Below are records. Copy every line with "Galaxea" in it.
──────── Given records ────────
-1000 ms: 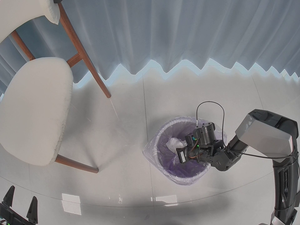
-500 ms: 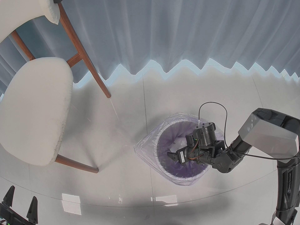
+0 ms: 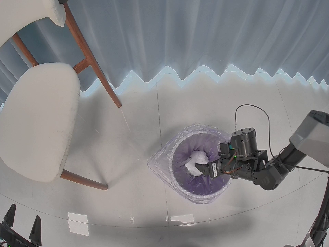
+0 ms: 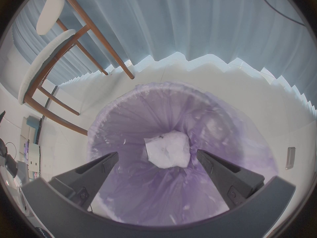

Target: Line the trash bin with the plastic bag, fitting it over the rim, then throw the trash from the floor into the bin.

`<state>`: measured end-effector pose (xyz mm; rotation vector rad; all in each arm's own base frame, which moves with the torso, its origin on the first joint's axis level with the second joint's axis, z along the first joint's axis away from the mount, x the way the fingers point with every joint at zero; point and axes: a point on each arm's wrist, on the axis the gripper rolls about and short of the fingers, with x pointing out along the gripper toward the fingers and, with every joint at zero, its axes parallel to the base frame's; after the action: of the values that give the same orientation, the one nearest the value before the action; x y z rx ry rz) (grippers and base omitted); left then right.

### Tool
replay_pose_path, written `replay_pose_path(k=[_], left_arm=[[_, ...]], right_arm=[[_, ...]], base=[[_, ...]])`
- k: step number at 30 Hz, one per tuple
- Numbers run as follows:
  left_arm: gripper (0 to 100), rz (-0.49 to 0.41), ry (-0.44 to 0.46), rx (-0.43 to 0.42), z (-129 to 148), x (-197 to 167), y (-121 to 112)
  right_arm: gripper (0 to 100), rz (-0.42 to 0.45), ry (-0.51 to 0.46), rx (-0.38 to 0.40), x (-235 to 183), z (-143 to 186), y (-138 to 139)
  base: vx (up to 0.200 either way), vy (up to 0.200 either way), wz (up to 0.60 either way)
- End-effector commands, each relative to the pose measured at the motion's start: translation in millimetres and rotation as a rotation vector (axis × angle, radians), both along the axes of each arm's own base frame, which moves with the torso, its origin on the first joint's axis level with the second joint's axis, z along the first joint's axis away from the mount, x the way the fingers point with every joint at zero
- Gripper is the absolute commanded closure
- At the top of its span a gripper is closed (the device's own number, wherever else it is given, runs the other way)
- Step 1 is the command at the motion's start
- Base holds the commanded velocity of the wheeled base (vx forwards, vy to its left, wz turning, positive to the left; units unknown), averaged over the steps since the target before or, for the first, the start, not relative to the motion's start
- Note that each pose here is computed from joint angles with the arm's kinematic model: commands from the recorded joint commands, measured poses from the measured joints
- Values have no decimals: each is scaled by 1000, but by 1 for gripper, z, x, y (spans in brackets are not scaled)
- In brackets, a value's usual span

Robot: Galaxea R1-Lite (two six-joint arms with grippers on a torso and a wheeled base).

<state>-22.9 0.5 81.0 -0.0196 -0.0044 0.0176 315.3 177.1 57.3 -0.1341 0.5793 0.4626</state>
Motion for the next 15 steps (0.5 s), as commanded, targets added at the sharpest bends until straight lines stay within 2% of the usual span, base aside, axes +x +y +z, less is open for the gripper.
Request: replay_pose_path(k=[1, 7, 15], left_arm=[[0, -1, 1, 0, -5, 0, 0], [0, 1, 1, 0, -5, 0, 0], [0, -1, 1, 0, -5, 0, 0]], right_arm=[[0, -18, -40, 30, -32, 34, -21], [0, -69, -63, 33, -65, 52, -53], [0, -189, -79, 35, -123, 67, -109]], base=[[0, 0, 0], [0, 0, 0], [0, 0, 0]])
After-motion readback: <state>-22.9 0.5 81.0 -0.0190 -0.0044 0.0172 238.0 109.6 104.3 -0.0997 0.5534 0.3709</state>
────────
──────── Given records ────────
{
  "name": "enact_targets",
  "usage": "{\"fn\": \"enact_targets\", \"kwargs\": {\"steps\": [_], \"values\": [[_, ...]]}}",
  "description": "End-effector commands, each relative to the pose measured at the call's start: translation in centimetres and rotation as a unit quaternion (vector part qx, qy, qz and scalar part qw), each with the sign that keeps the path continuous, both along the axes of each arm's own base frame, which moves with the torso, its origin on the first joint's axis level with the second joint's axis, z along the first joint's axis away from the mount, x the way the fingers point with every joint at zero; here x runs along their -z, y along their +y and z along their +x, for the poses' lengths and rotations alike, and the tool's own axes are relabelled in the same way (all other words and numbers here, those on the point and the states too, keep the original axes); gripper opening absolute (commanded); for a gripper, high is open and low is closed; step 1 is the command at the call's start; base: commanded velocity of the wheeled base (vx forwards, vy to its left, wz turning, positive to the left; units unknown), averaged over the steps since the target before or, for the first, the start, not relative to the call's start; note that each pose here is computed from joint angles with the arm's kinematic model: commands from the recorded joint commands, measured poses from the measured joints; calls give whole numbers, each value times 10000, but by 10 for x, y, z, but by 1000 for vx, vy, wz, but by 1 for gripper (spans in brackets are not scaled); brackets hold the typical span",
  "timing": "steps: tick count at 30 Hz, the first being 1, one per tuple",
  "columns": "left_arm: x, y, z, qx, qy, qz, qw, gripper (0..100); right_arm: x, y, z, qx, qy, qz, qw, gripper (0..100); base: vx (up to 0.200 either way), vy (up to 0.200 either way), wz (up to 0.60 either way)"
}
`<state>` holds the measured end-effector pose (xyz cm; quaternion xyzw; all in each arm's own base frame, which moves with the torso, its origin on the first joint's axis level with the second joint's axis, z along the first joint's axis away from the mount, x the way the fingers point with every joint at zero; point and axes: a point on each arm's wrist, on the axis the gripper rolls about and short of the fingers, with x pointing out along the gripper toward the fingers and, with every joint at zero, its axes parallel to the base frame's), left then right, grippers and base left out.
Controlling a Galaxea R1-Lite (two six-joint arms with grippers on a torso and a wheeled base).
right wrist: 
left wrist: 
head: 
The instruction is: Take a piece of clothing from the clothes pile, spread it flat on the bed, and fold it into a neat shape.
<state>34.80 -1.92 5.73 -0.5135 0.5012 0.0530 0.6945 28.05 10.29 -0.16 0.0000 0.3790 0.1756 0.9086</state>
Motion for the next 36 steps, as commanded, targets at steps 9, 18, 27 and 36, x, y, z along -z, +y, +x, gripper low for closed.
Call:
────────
#### Result of this exercise:
Robot: Galaxea R1-Lite (two six-joint arms with grippers on a torso and a wheeled base).
Controlling a Galaxea R1-Lite (two six-joint arms with grippers on a torso and a wheeled base).

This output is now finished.